Виной тому все та же инстинктивная тяга к истине? Или тоска? В попытках ее расспросить мне удалось заметить и насколько она считала своим долгом оберечь место, где мы жили, ото всяких посягательств. Для нее это была надежная база. Она на нее полагалась. Покидала, разве чтобы спуститься в соседнюю деревушку. Прогуливаясь, мы отправлялись, бывало, к горе, с которой далеко-далеко было видно море – этакий тонюсенький горизонт, поднимавшийся, сливаясь с ним, в небо. Это доверие отнюдь не означало, что она слепо уверовала в наш тамошний образ жизни, как случилось почти со всеми. От подобных иллюзий она была свободна, она не верила, что когда-нибудь отсюда выйдет, быть может, того и не желала, быть может, желала собрать в этом узком кругу – а вне его маячили только бледные фигуры ее родителей, сестры, которая чувствовала себя в мире на своем месте, – все, к чему относилась с верой или уверенностью. Потому-то она и была связана с этим местом пугающим пониманием. Она сосредоточила все, что связывало нас с необъятным миром, и ту жизнь, которую не удалось в себя заключить мирозданию, в одном-единственном этом месте, более для нее прочном, более надежном, чем города и державы, более, также, и многообразном и даже более протяженном из-за тех пустот, что время от времени, исчезая, то один, то другой вскрывал на более или менее глубоком уровне. Ей очень даже подходил титул местной королевы или другие подобные титулы, которыми она наивно гордилась. Только я один не любил ее в этой, навязываемой ей другими роли, только я говорил ей об этом, как и о том, что нравится она мне своей свободой, тем, сколь она юна и жива, что я увезу ее туда, где она уже не будет словно послушницей в монастыре. Разве она не хотела отсюда уехать? Не хотела увидеть что-то еще, настоящие улицы, толпы людей? “Да, – говорила она, – уйму людей”. Но добавляла: “Вы же меня только тут и видели. Откуда вы знаете, понравлюсь ли я вам где-то еще?” И вновь добавляла: “Вы, наверное, зря мне все это говорите. Из-за таких грез люди здесь и пропадают”. – “И я?” – “Про вас не знаю. Думаю, я помешаю вам уйти, удержу так долго, как понадобится”.

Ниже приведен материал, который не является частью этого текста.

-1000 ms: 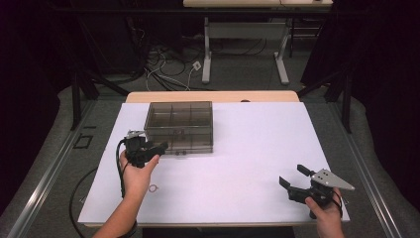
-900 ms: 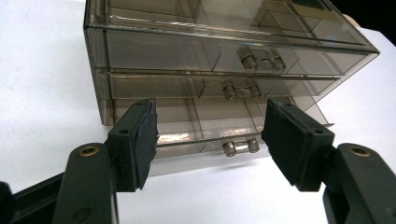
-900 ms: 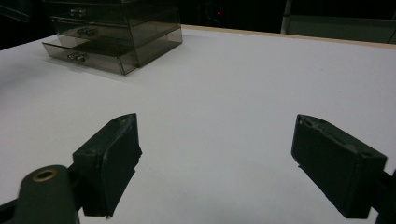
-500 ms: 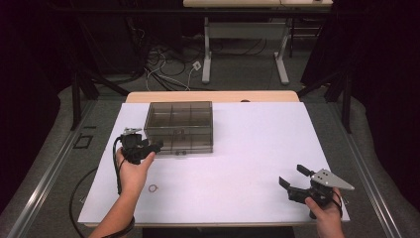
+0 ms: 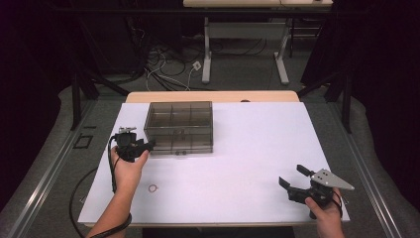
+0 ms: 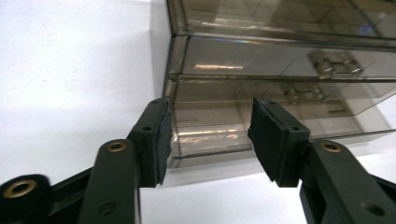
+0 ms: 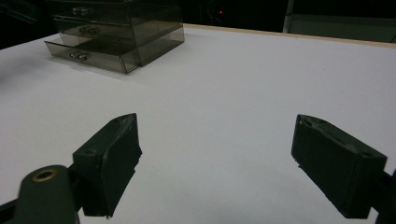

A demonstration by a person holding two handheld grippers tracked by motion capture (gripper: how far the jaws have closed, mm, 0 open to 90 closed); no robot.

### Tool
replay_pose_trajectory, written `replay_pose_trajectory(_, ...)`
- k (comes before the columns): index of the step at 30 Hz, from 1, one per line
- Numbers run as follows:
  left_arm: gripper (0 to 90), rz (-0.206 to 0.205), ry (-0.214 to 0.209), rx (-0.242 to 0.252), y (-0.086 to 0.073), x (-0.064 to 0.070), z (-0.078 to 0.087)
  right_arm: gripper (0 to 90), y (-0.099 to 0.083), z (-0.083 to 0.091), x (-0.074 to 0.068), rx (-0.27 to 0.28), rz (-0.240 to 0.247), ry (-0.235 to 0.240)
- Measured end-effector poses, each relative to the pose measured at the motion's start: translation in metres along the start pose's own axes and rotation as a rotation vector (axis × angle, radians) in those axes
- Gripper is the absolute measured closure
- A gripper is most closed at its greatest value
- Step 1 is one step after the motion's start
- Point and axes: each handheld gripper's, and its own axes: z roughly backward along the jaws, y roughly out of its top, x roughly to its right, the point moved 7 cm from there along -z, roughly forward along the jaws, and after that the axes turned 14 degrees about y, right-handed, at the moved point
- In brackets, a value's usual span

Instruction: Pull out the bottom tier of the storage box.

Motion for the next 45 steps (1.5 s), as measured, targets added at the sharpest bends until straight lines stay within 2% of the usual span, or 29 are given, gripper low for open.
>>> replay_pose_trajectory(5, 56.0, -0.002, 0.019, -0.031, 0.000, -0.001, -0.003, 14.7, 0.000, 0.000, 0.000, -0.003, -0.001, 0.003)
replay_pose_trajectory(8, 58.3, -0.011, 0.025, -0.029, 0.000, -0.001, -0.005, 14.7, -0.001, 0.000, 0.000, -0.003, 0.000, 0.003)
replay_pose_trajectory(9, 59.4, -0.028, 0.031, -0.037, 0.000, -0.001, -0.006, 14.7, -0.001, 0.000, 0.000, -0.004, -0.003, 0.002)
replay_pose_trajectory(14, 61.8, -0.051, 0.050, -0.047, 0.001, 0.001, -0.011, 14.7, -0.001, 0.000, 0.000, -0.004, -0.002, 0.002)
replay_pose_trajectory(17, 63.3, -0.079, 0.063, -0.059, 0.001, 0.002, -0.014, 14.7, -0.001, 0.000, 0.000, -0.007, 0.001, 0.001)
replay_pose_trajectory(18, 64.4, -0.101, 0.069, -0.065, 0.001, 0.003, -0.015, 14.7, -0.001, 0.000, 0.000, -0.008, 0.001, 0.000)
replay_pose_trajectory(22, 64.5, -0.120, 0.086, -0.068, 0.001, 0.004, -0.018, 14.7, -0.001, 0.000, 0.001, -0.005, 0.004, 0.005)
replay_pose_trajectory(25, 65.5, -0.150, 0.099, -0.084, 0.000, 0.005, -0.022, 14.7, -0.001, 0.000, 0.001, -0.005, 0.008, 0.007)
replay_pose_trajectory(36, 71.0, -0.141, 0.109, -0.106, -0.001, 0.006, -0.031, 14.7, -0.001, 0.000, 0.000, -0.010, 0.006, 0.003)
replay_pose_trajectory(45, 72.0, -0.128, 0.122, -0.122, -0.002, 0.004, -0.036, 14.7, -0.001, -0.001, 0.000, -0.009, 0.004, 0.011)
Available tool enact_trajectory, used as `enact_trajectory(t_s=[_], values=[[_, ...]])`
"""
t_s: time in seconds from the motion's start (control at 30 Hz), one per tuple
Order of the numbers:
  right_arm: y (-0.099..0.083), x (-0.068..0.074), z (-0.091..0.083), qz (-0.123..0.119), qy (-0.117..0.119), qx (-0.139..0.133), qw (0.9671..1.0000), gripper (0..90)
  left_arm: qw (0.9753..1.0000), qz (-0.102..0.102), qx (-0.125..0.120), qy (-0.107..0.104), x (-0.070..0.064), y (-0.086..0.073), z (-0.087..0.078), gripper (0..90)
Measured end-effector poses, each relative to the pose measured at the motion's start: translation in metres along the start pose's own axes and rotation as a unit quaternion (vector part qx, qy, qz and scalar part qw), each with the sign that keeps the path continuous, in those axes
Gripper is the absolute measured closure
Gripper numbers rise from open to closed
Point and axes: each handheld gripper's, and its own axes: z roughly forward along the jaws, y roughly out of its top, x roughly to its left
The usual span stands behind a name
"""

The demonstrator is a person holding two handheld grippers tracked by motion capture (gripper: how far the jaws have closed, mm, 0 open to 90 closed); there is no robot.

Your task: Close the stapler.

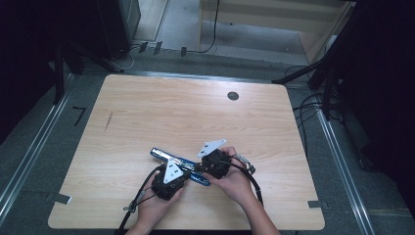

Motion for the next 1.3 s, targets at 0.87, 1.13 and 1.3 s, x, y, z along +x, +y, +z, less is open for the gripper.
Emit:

Возможно, только спустя некоторое время я осознал, из какой прочной реальности были созданы для нее вещи, круг вещей, большое центральное здание, в котором мы жили, пристройки с подсобными помещениями, небольшой парк, шум фонтанов, каждая комната, всегда залитый белесым светом коридор, скрипящий снаружи под ногами гравий, голоса персонала, смутные и смиренные голоса стада и даже воздух, которым мы дышали, этот особый воздух, живой, легкий, но также и вероломный, как стремящаяся радостно сжечь в нас неведомые частички жизни сила. Не сказал бы, что, когда она была там, этот мир становился более прочен: более естественен, более замкнут, на манер круга стягиваясь вокруг своего центра, вокруг служившей ему центром темной точки. Там, где она пребывала, все исполнялось ясности, прозрачной и светлой, и, конечно же, ясность эта распространялась и вокруг нее. Выйдешь из комнаты, а там все так же безмятежно и ясно; коридор не грозил рассыпаться под ногами, стены оставались белыми и крепкими, живые не умирали, мертвые не воскресали, и так же все шло и дальше, было все так же светло, может, не так безмятежно или, напротив, покойно более глубоким, более обширным спокойствием – разница оставалась неощутимой. Неощутима же, стоило пройти вперед, была и завеса тени, что застила свет, но попадались уже и причудливые отклонения, отдельные места казались словно загнуты обратно во тьму, лишены человеческого тепла, подозрительны, в то время как рядом радостно сияли залитые солнцем поверхности. Так, к примеру, и высилась в парке часовня, в которую никто не любил заходить. Верующие предпочитали посещать деревенскую церковь. Однажды я зашел вместе с ней в эту часовню, и она в крайнем изумлении принялась ее разглядывать, с виду не испытывая при этом особого беспокойства, однако охватившее и захлестнувшее ее удивление свалило бы ее с ног, не увлеки я ее наружу. Был ли это холод, зов атрибутов смерти, которые, однако, в других случаях ее ничуть не смущали? Она отыскала такую причину: все казалось вымышленным, и невозможно было не почувствовать себя дурно. Значит, даже для нее имелись такие точки, где она была уже не так надежна, где она чувствовала себя опасно от себя удаленной. А еще дальше? Там, где раскинулись вольные края, где уже не было круга, где улицы, дома рассеялись среди осенних туманов, где сумрак походил на усталый день? Дальше чем деревня, гора, обернувшийся морем горизонт?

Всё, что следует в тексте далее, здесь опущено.